Take a look at the law man
Beating up the wrong guy
Oh man, wonder if he'll ever know

"The superhero way was not the Barney Stinson way," he murmured through the towel.

"Hey, he's awake."

"What'd he say?"

He's in the freakiest shooooooow

"Someone turn the music off!"

"I couldn't hear him, what'd he say?"

"Something something away. He probably wants you to talk the wash cloth away before he suffocates."

"Don't use that tone on me, Ted Mosby. It was cooling his bruises!"

"I have bruises?" Barney managed to ask. He was thirsty, and his mouth tasted like blood and scotch mixed together. "Are they bad?"

"Horrible," Marshall's smug, distant voice replied. The damp wash cloth was pulled out of Barney's vision, and four familiar faces loomed in his view.

"Marshall, Lily, is this your couch I'm lying on? It smells like you fornicated here."

"Totally did," Lily said. "You don't want to know how many times today, believe me." Barney limply raised one hand in appreciation, and Lily high-fived it.

"What happened to the pub?" he asked.

"We came to get you. You got beat up by Captain Hammer," said Ted.

"Defending my 'honor'," Robin added, complete with dismissive air-quotes. "Mistakenly."

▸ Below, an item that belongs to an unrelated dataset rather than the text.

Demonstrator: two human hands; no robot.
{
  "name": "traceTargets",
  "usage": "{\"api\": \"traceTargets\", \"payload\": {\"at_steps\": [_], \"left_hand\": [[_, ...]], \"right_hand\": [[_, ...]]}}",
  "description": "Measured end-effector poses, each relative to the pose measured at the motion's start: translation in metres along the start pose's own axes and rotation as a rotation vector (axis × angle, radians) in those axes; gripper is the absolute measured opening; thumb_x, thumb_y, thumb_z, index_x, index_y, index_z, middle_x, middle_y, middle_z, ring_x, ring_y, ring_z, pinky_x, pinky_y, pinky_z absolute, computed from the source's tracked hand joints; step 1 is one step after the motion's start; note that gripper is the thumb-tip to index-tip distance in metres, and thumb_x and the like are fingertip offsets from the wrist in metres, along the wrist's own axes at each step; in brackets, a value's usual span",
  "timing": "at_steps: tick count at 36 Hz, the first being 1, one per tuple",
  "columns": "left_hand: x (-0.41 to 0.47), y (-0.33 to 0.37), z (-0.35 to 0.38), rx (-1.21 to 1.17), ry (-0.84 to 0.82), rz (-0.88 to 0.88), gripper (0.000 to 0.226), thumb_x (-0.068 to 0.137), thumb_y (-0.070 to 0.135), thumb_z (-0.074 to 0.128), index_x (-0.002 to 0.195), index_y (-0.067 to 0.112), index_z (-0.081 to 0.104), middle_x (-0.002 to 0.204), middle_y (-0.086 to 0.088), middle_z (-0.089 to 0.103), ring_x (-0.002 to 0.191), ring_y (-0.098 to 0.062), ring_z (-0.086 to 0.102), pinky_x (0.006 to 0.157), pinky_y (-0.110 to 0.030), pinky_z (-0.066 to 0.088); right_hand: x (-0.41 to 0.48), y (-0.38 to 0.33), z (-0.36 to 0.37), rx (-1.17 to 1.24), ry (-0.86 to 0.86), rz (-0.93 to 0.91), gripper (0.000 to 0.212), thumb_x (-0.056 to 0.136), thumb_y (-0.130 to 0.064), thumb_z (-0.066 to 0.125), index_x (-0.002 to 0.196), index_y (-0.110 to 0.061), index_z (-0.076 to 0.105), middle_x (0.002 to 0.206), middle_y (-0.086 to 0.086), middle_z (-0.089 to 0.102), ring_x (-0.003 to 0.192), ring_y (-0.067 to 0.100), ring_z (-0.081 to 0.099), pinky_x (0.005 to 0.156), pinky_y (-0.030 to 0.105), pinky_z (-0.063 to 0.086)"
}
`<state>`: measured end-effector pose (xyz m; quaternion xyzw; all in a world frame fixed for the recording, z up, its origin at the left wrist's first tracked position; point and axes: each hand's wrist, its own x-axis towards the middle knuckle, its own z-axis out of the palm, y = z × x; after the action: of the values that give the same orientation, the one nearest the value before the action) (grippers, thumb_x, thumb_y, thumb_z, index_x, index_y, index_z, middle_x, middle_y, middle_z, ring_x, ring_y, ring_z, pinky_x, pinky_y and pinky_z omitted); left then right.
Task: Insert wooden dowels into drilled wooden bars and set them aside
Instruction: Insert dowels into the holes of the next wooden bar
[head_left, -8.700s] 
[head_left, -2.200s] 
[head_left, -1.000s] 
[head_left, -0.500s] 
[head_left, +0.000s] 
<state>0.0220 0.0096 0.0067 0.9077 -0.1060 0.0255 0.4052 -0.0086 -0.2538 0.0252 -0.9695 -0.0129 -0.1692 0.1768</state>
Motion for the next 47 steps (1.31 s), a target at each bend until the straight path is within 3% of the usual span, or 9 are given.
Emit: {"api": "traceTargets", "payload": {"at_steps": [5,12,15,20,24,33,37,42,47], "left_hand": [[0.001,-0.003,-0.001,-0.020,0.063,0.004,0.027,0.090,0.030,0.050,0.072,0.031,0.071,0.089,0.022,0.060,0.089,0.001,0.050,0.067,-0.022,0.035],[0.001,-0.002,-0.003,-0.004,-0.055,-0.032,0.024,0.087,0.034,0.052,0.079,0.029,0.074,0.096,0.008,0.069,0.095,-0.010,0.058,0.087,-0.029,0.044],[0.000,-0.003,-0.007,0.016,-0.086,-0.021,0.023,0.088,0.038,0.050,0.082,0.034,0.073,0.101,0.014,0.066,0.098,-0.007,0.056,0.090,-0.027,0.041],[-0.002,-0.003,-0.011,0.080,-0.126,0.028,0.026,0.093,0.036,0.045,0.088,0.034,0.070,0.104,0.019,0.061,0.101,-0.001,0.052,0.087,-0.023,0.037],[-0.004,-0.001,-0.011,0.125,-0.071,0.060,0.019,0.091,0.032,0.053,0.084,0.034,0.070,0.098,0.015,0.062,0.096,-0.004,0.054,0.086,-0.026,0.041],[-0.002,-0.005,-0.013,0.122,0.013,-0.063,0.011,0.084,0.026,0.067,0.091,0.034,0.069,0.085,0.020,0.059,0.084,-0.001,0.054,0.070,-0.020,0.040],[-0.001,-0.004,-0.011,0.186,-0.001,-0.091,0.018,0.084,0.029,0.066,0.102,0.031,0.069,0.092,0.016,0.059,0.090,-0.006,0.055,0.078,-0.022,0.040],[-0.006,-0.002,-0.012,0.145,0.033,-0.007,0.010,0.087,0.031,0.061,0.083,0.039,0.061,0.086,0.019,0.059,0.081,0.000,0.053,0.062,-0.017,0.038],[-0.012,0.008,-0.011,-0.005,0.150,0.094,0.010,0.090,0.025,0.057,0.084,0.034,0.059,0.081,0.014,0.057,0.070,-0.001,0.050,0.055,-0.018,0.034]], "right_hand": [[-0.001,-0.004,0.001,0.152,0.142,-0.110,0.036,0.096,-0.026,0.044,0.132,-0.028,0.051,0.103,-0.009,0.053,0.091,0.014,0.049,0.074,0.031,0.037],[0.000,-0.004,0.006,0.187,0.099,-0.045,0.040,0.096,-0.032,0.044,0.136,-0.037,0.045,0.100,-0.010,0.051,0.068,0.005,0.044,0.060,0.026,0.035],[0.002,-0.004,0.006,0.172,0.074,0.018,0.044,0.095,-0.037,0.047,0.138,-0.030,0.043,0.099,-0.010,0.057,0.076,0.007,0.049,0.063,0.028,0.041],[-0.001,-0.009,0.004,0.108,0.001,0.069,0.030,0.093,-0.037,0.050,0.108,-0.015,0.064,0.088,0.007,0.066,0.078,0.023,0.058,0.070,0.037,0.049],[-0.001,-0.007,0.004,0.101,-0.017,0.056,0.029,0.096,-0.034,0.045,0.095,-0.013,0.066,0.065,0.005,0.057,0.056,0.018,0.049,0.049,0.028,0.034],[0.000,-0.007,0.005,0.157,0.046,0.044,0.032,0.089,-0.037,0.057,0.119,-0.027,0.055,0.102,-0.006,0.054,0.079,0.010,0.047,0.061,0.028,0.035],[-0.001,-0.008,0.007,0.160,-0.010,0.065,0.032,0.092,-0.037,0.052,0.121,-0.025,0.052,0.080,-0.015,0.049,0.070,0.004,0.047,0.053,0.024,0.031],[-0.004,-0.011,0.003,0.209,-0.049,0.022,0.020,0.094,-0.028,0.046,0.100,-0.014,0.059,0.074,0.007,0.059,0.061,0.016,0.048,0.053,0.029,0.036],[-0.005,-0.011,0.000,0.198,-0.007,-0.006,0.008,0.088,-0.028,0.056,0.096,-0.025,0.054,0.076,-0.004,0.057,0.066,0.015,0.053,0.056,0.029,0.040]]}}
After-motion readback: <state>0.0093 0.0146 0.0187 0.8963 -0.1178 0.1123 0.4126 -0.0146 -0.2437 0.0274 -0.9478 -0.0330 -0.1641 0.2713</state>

Above him, Lily gave Barney a smile that was too wide by half.

"You were telling me telepathically to help you," Barney protested, resolutely ignoring Lily's smirk.

"No," Robin retorted, "I was telling you WITH MY EYES to back off so that when I made an excuse and bailed we could escape together."


"It was nice of you to try, though," said Lily, and she elbowed Marshall. "Wasn't it nice of him?"

"Oh, yeah, of course. Very nice."

"Marshall you are so whipped," Barney said, dragging himself upright on the couch.

"I just don't understand how he thought you were Doctor Horrible." Ted crossed his arms and pondered this very serious question. "You don't look threatening."

Robin muttered, "Or why he'd go drinking with you if you were."

"Who cares?" said Marshall. "Barney, man, you got beaten up by Captain Hammer! That's, like, the coolest thing to ever happen to you."

"Maybe to you. To me it just makes my head hurt. But I do see where you're going with this. Chicks dig villains."

Robin took the towel and wrapped it around a bag of frozen peas, which she handed back to her misguided defender. "You're not a villain, Barney."

Then she smiled, with the tiniest upturn of her mouth. "You're too awesome for that, remember?"

Barney let her secret little smile wash over him, and for one head-swimming moment, he really believed he was.